(ra) Die Verteilung der Lasten im Sozialstaat stand im Mittelpunkt einer Vorstandssitzung des DGB-Kreisverbands Dingolfing-Landau in Frontenhausen. Dabei übten die Gewerkschafter deutliche Kritik an aktuellen wirtschafts- und sozialpolitischen Entwicklungen und forderten eine stärkere Beteiligung großer Vermögen an der Finanzierung gesellschaftlicher Aufgaben.

Der DGB-Kreisvorstand steht solidarisch an der Seite der Kollegen bei Mahle in Neustadt/Donau: (von links) DGB-Kreisvorsitzender Cengiz Kahya, Bernd Vilsmeier, Anja Wessely, Christoph Bretterklieber, Klaus Albrecht und Kathrin Kirchner.

„Die diesjährige DGB-Maifeier am Dingolfinger Marienplatz war ein voller Erfolg“, betonte DGB-Kreisvorsitzender Cengiz Kahya bei der Zusammenkunft im Biergarten des Gasthofs zur Post. Gemeinsam mit Vorstandsmitgliedern und DGB-Organisationssekretärin Anja Wessely blickte er auf die Veranstaltung zurück und dankte allen Beteiligten für ihr Engagement.

Sorge bereitet dem Kreisverband dagegen die aktuelle Situation bei Mahle in Neustadt an der Donau. Kahya erklärte die Solidarität mit den Beschäftigten, die um ihre Arbeitsplätze kämpfen. Trotz vorgelegter Konzepte und Vorschläge der IG Metall solle das Werk nach derzeitigen Plänen 2027 geschlossen werden.

Kritisch äußerte sich der DGB-Kreisverband zudem zu einem aktuellen Gutachten des Sachverständigenrats. Die darin vorgeschlagenen Maßnahmen würden aus Sicht der Gewerkschaften vor allem zulasten von Arbeitnehmer*innen, Pflegebedürftigen und Menschen mit niedrigen Einkommen gehen. Insbesondere Empfehlungen zu Leistungskürzungen und stärkerer privater Vorsorge seien sozialpolitisch problematisch.

Stattdessen fordert der DGB eine solidarische Finanzierung des Sozialstaats.
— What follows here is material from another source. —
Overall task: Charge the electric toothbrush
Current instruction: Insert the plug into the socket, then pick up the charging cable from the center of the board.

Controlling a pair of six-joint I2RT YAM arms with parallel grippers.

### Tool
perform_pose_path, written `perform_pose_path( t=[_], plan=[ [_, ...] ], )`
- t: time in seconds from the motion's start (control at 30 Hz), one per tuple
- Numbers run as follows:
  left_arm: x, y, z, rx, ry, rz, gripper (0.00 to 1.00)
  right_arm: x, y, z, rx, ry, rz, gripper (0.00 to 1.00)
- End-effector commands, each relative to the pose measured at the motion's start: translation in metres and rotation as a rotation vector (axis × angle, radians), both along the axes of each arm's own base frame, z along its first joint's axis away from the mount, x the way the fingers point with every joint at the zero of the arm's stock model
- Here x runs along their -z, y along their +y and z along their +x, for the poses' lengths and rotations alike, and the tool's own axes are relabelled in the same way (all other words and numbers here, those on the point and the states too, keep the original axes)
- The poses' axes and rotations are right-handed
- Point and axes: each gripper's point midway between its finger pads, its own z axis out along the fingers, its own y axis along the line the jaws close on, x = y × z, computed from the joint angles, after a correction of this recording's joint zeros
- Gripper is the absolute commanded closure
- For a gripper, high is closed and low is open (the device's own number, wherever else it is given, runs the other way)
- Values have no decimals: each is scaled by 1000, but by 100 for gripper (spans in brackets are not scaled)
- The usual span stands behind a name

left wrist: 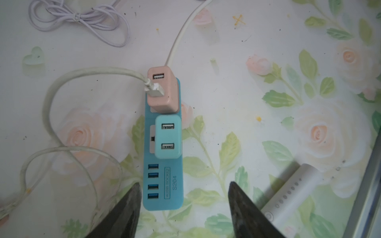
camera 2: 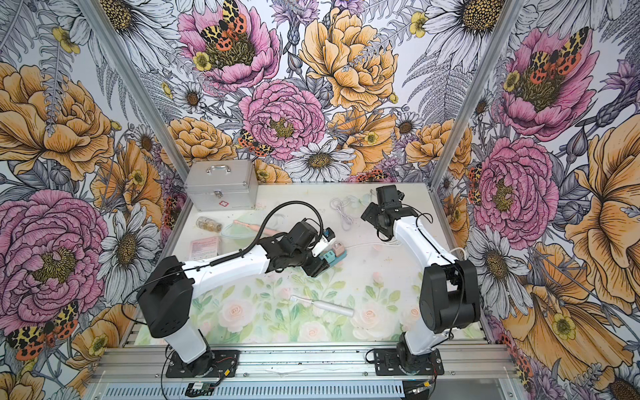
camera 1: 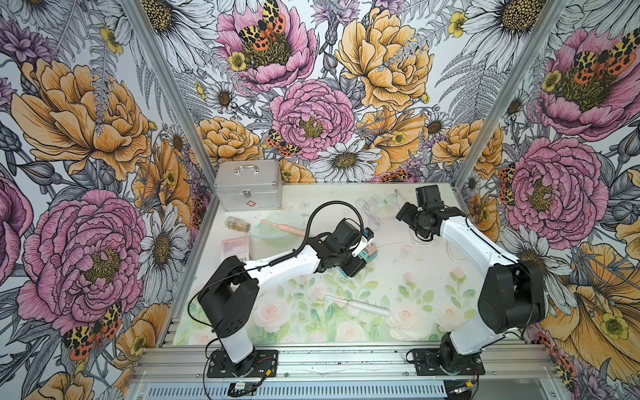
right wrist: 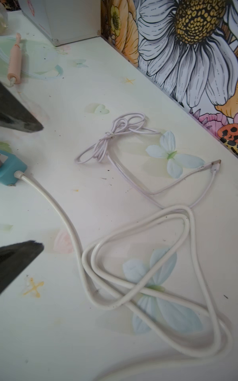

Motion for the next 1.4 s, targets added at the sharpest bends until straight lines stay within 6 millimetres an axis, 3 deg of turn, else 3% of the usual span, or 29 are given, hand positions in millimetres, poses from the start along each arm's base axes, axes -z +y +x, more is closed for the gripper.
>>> perform_pose_path(
  t=[0.0, 0.17, 0.3, 0.4, 0.53, 0.7, 0.93, 1.23, 1.37],
  plan=[
    [-31, 16, 2, -57, 7, -91, 32, 6, -15, 35, 27, -10, -59, 21],
    [-56, 27, 24, -202, -20, -151, 32, 23, -25, 93, -57, -18, -100, 30],
    [-77, 20, 39, -290, -21, -219, 33, 39, -44, 128, -93, -24, -178, 38],
    [-89, 9, 41, -298, -8, -267, 34, 51, -60, 146, -115, -13, -204, 41],
    [-102, 7, 52, -373, -8, -309, 35, 72, -65, 160, -166, -1, -166, 45],
    [-113, 3, 57, -384, -28, -328, 35, 87, -64, 169, -204, 16, -150, 46],
    [-107, 3, 63, -413, -10, -328, 36, 95, -52, 177, -222, 25, -63, 46],
    [-109, 6, 66, -438, -6, -340, 35, 116, -18, 157, -177, 108, 20, 47],
    [-106, 10, 66, -448, -3, -335, 35, 118, -17, 144, -150, 140, 7, 50]
  ],
)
Nach Ansicht Kahyas müssten die Einnahmen der Sozialversicherungen durch mehr sozialversicherungspflichtige Beschäftigung, eine breitere Finanzierungsbasis und gegebenenfalls moderate Anpassungen bei Beiträgen oder Beitragsbemessungsgrenzen gestärkt werden.

Darüber hinaus spricht sich der Kreisverband dafür aus, gesamtgesellschaftliche Aufgaben stärker aus Steuermitteln zu finanzieren. Zusätzliche Einnahmen könnten nach Auffassung des DGB unter anderem durch eine Vermögensteuer, eine Vermögensabgabe oder eine stärkere Besteuerung großer Erbschaften erzielt werden.
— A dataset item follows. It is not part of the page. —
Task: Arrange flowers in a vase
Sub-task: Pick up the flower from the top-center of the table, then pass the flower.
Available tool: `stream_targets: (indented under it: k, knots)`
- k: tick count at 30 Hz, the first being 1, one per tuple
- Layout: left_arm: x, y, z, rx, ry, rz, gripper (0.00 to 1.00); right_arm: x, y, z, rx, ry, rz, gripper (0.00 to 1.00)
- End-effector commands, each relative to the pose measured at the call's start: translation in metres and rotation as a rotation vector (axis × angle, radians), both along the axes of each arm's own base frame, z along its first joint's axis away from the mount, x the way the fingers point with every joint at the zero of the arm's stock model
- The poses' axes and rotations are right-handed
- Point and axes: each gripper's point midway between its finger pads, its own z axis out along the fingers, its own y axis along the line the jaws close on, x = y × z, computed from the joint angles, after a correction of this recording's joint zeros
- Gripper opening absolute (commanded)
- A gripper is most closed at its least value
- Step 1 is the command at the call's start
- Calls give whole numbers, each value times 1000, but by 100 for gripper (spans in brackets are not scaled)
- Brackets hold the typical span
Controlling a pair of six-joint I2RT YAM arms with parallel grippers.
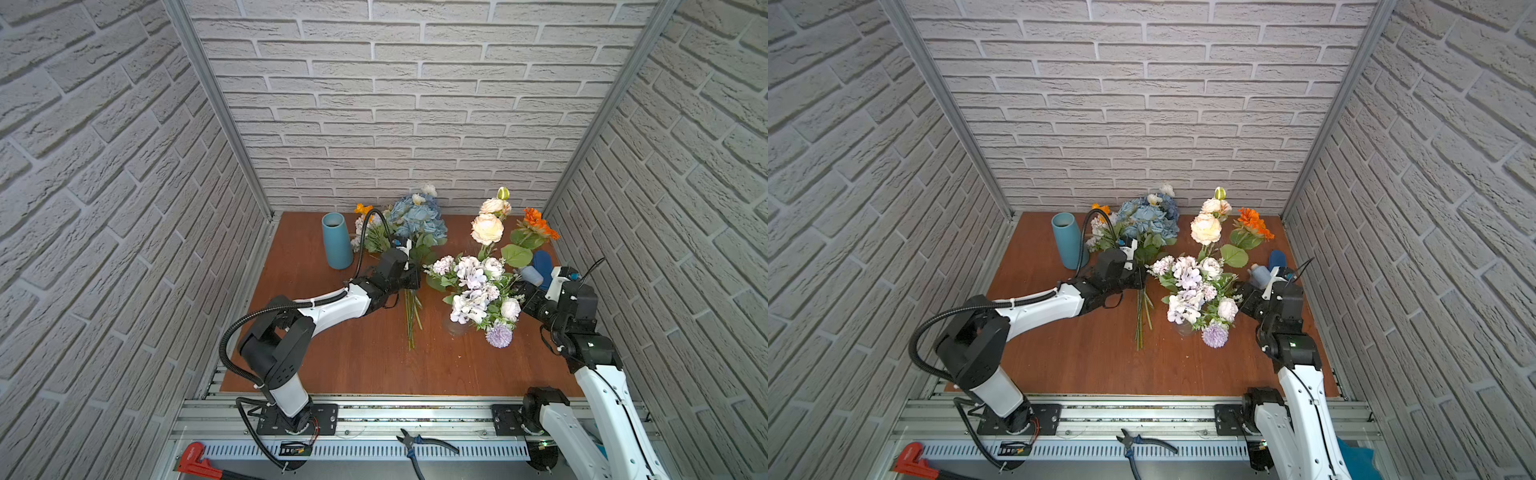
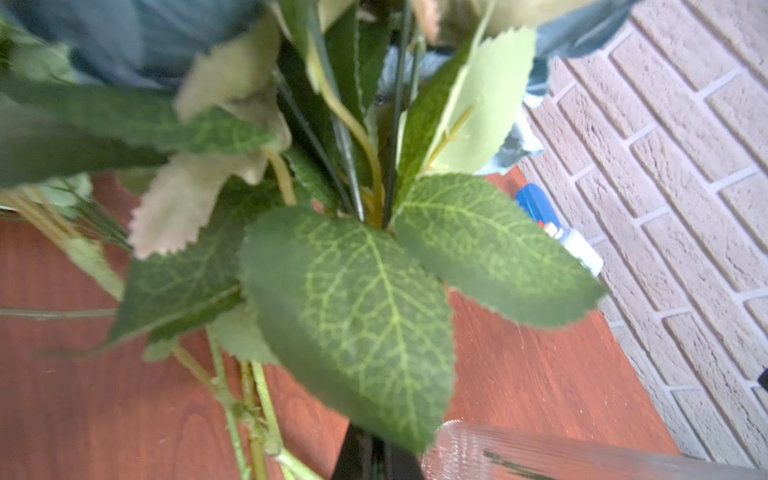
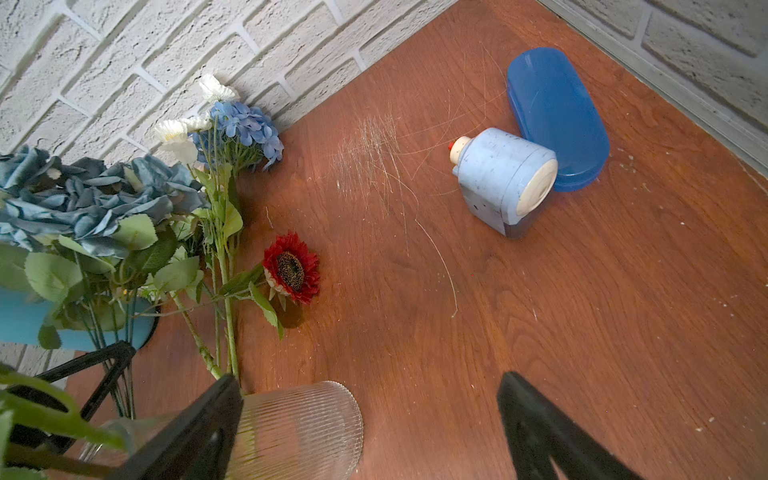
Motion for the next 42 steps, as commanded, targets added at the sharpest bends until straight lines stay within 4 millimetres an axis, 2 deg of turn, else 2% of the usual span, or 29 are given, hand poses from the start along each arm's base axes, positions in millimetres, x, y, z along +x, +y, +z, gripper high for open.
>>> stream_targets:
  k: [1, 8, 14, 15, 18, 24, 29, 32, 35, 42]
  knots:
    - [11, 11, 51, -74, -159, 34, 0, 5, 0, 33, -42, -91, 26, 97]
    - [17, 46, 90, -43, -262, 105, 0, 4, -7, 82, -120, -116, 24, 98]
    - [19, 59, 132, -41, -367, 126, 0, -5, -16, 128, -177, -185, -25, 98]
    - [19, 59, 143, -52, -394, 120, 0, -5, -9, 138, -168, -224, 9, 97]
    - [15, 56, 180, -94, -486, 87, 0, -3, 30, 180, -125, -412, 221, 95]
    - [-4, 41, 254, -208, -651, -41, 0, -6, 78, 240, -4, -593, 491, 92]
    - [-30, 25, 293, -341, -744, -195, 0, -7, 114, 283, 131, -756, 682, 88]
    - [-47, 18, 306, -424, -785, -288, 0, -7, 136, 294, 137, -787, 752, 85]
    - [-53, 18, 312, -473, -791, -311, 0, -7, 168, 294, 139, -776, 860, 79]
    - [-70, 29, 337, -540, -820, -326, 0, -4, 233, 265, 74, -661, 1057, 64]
Mit Blick auf die Vermögensentwicklung in Deutschland kritisierte Kahya eine zunehmende Konzentration großer Vermögen bei wenigen Menschen. Während viele Beschäftigte um ihre wirtschaftliche Zukunft sorgten, seien die Finanzvermögen der Reichsten zuletzt weiter stark gewachsen.

Zum Abschluss der Sitzung appellierte der DGB-Kreisvorsitzende, soziale Gerechtigkeit und eine faire Lastenverteilung stärker in den Mittelpunkt der politischen Debatte zu rücken.